In the analysis, O’Leary and his team linked Ontario health administrative databases to EDI records from 2004 to 2012 and identified a total of 10,897 sibling pairs (average age 5.7 years), including 2,346 pairs with only one child exposed to surgery. Children in a sibling pair had the same birth mother and data from the EDI, a 103-item teacher-completed questionnaire used to assess child development before primary school entry, on file.
Most children who had surgery were age 2 or older at the time of first surgery (59.6%), had same-day surgery and discharge (78.9%), and had only one surgery performed before EDI completion (80.8%). The most common anatomical categories of surgical procedures performed were ear and mastoid (38.1%), oral cavity and pharynx (33.6%), male genital organs (15.0%), and musculoskeletal (13.9%).

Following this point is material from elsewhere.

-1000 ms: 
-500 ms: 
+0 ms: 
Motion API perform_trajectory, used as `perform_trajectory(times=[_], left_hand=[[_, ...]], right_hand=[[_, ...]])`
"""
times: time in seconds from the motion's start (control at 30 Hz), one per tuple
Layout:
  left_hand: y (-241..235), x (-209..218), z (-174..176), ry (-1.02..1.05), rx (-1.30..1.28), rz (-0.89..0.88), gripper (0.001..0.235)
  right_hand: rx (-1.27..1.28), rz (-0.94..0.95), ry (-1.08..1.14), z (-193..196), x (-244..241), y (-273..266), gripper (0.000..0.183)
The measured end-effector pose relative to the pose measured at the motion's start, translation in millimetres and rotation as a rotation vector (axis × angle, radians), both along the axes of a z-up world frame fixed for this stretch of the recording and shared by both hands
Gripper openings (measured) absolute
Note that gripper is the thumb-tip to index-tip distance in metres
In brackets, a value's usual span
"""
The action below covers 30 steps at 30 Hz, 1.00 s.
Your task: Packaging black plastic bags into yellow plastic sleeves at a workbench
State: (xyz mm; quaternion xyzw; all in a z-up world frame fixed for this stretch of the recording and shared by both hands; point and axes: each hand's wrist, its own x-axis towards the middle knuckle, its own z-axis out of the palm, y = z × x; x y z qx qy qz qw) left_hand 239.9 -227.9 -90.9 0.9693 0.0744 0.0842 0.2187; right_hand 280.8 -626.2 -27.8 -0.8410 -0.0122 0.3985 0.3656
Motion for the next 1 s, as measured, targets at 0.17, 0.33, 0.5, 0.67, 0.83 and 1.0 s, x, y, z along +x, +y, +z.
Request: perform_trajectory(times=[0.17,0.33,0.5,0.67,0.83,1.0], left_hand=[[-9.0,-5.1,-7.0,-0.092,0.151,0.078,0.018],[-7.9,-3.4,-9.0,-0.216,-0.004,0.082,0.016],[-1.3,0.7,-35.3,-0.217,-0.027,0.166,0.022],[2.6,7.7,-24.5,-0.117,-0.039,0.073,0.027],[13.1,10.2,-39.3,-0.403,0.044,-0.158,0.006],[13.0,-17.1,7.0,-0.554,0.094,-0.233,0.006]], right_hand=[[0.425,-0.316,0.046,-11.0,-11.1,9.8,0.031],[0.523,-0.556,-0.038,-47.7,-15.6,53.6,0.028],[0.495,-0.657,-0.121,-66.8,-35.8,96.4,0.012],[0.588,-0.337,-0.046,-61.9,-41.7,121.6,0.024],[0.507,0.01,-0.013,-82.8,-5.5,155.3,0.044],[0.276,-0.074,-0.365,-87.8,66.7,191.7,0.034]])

After adjusting for confounding factors — age at EDI completion, sex, mother’s age at birth, and eldest sibling status — the researchers found no significant differences between exposed and unexposed children in early developmental vulnerability, defined as any major domain of the EDI in the lowest 10th percentile of the Ontario population (OR 1.03, 95% CI 0.98-1.14;P=0.58). They also did not find differences in the adjusted scores in any of the following five major EDI domains:
- Language and cognitive development: OR 0.96, 95% CI 0.80-1.14; P=0.61
- Physical health and well-being: OR 1.09, 95% CI 0.96-1.24; P=0.19
- Social knowledge and competence: OR 0.98, 95% CI 0.84-1.14; P=0.83
- Emotional health and maturity: OR 0.98, 95% CI 0.84-1.14; P=0.81
- Communication skills and general knowledge: OR 0.90, 95% CI 0.77-1.05; P=0.17
There also were no significant differences in these measures between biological siblings in the 2,346 discordant sibling pairs, after adjusting for confounding factors.
“Based on this study as well as other studies in children, parents whose children are healthy should not delay needed procedures that may require anesthesia,” Sun observed. “However, research is still needed to identify subgroups of children who may have developmental vulnerability to anesthesia exposure.”

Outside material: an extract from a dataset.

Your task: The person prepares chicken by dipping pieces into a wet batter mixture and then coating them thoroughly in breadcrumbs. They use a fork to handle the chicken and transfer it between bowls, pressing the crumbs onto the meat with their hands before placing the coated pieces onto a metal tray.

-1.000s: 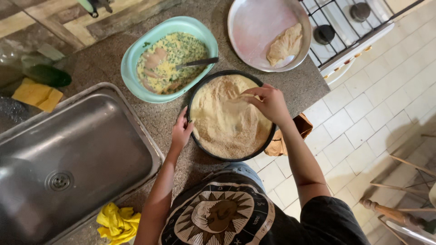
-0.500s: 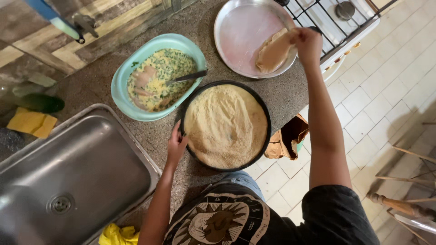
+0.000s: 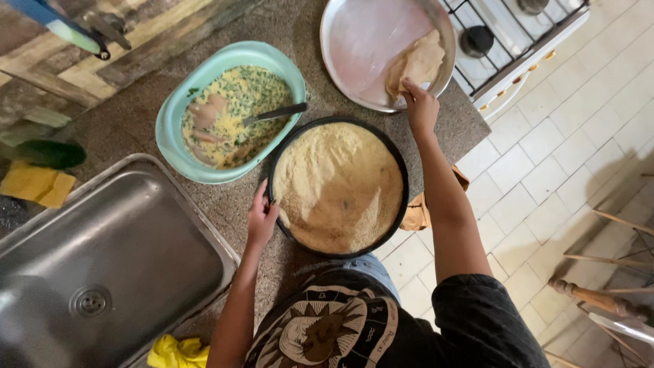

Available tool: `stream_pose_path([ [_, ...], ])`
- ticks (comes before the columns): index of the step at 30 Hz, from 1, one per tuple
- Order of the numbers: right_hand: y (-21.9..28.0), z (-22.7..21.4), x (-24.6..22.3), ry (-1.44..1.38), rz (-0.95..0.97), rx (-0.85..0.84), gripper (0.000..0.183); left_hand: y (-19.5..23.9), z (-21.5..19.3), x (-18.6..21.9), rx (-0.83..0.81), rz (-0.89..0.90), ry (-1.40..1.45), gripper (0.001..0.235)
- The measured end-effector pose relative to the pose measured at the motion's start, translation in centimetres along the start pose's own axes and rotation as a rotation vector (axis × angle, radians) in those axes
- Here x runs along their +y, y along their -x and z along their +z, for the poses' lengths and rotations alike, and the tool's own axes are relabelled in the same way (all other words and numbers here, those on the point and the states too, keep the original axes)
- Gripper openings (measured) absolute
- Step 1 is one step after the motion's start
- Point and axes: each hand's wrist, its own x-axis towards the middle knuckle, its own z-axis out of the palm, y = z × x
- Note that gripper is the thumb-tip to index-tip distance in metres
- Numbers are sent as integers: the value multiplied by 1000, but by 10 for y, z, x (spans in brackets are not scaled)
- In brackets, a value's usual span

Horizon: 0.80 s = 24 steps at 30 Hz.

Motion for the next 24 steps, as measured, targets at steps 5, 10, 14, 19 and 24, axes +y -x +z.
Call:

“We should keep in mind that this study is in children having anesthesia for surgical procedures,” she added. “Considerations of what could cause or be associated with injury should include the inflammatory responses to surgery and the direct effects of anesthetic agents, as well as the effects of the entire experience of surgery, anesthesia, and hospital encounter.”
O’Leary and colleagues reported several limitations to their study. Its observational nature means that causality cannot be determined, and unmeasured sources of confounding may affect results. The analysis relied on administrative databases, so clinical factors that might be relevant — such as the type and duration of anesthetic — were not included. In addition, whether sibling pairs had the same biological father could not be determined, and while the EDI is a validated tool to assess developmental health before primary school entry, it was not designed to identify specific neurodevelopmental deficits in individual children, the researchers noted.